- Cherno More motorway highlighted in red and yellow

Route information
- Length: 10 km (6.2 mi) 103 km (64 mi) planned

Major junctions
- From: Varna
- To: Burgas (planned)

Location
- Country: Bulgaria
- Major cities: Varna, Burgas (planned)

Highway system
- Highways in Bulgaria;

= Cherno More motorway =

Motorway in Bulgaria

The Cherno More motorway or the Black Sea motorway (Автомагистрала „Черно море“, Avtomagistrala "Cherno more") is a Bulgarian motorway planned to link the major coastal cities of Varna and Burgas, passing along the Bulgarian Black Sea Coast. It is part of the Pan-European Corridor VIII and is estimated to be 103 km (60 miles) long when finished. As of 2016, 10 km (6 miles) of the motorway are completed, from the Asparuhov bridge in Varna to the village of Priseltsi.

The Cherno More motorway is expected to considerably shorten the journey between the two cities, since the traffic is slowed down significantly by the narrow passage of the Balkan Mountains between Nesebar and Obzor, especially during the summer season. As part of the Bulgarian motorway network, the motorway is to be linked with the Hemus motorway (A2) near Varna and with the Trakia motorway (A1) near Burgas, both leading to the capital Sofia.

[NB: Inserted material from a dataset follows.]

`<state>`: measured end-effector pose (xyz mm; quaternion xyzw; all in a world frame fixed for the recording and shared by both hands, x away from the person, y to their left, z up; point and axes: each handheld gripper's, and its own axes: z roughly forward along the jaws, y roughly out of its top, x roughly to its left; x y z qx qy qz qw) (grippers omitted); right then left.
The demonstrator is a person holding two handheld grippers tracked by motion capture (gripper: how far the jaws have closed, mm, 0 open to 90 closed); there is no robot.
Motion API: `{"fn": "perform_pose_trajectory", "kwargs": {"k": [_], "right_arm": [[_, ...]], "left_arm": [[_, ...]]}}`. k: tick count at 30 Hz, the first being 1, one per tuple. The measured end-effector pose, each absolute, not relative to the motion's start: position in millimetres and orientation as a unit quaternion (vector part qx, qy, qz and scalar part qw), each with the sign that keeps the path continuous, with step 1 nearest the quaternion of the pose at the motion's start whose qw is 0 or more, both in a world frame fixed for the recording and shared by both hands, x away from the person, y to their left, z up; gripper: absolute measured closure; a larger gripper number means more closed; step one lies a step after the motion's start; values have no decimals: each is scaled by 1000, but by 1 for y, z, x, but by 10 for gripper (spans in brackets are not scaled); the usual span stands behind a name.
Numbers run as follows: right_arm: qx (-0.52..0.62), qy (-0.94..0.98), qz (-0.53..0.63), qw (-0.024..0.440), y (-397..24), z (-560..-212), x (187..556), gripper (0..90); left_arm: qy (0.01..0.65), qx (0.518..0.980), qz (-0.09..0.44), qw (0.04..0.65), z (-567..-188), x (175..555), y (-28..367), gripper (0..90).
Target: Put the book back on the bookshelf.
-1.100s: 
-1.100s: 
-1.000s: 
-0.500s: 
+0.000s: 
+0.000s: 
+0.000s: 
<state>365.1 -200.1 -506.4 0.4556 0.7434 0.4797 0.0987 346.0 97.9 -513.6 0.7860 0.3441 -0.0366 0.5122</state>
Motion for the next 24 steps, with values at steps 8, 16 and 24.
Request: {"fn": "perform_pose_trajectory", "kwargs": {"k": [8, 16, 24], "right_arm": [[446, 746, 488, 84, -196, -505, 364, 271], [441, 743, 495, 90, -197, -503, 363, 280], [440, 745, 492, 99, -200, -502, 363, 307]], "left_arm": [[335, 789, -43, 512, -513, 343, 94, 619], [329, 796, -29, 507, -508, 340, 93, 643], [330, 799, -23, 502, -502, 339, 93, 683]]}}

The motorway is included for financing by the allocated for Bulgaria since 2022 EU funds, like other motorways in the country. In 2011 the National Company "Strategic Infrastructure Projects" was established. One of the main aims of this state-run company is to assess and update all preliminary design works and feasibility studies. In November 2013 the government announced talks to complete the remaining sections of the motorway with a loan from the Chinese Exim bank. The construction works are estimated to cost up to €307m.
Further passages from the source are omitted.